⟨

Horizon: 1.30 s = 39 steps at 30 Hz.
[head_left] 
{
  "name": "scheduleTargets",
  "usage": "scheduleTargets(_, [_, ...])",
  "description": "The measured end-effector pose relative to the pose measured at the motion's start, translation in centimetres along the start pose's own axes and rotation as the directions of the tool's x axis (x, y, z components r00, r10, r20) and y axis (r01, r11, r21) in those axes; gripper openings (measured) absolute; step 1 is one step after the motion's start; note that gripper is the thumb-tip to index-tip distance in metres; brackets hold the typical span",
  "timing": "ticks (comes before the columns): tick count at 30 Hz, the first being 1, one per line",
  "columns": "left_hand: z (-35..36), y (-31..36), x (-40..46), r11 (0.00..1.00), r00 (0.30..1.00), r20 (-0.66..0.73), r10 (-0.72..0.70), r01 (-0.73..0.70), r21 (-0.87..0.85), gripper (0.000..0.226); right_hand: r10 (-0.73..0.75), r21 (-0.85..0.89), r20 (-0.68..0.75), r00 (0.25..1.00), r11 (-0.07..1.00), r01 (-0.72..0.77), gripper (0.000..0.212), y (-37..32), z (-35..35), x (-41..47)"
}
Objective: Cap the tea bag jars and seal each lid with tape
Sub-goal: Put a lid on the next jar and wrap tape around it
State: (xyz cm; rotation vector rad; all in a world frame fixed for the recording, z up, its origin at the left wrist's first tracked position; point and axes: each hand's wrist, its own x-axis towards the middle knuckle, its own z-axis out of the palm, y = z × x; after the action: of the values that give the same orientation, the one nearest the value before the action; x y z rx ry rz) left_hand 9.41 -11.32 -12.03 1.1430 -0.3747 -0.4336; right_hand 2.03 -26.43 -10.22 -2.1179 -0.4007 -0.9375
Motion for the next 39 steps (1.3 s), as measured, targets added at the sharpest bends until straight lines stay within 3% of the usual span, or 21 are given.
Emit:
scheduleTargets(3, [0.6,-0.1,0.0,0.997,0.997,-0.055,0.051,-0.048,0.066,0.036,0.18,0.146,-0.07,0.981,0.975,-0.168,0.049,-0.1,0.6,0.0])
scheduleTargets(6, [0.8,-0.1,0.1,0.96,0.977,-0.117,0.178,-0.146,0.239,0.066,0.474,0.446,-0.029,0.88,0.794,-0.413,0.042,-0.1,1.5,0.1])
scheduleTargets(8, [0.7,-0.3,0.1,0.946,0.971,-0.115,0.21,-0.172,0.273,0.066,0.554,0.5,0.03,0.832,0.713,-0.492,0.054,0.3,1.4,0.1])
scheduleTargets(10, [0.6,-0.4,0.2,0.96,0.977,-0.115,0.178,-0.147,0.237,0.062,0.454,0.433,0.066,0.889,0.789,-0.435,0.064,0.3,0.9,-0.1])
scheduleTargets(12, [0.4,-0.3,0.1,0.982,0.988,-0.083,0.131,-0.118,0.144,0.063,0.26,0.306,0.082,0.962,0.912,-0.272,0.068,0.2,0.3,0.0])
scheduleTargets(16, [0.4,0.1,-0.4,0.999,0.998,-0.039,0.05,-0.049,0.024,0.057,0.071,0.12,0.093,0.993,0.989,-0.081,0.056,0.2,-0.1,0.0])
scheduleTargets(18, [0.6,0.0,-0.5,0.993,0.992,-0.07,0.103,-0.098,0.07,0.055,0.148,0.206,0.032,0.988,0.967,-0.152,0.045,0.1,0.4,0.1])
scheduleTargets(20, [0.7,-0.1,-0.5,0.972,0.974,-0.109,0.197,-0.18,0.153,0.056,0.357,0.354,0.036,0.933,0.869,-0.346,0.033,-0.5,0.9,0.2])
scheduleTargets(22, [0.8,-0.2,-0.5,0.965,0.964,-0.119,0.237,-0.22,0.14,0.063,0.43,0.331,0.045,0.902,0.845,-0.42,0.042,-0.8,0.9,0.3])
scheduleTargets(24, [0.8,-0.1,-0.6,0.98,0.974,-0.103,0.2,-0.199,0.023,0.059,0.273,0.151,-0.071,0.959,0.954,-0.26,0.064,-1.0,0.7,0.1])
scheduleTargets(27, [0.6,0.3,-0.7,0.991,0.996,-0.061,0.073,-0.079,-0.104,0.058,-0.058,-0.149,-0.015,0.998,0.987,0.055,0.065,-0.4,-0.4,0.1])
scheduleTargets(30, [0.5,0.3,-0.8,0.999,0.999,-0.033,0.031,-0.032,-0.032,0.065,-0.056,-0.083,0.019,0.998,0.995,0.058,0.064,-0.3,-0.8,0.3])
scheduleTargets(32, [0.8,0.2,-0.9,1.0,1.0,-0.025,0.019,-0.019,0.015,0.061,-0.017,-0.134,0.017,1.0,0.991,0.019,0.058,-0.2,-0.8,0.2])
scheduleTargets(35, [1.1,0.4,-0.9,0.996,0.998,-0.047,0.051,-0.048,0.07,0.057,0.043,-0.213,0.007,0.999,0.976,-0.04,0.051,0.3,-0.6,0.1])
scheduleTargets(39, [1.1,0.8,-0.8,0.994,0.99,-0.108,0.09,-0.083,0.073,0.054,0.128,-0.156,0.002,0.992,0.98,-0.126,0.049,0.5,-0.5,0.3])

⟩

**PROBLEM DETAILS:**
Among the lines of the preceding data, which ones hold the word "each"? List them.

**EXPECTED ANSWER:**
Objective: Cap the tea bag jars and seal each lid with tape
State: (xyz cm; rotation vector rad; all in a world frame fixed for the recording, z up, its origin at the left wrist's first tracked position; point and axes: each hand's wrist, its own x-axis towards the middle knuckle, its own z-axis out of the palm, y = z × x; after the action: of the values that give the same orientation, the one nearest the value before the action; x y z rx ry rz) left_hand 9.41 -11.32 -12.03 1.1430 -0.3747 -0.4336; right_hand 2.03 -26.43 -10.22 -2.1179 -0.4007 -0.9375

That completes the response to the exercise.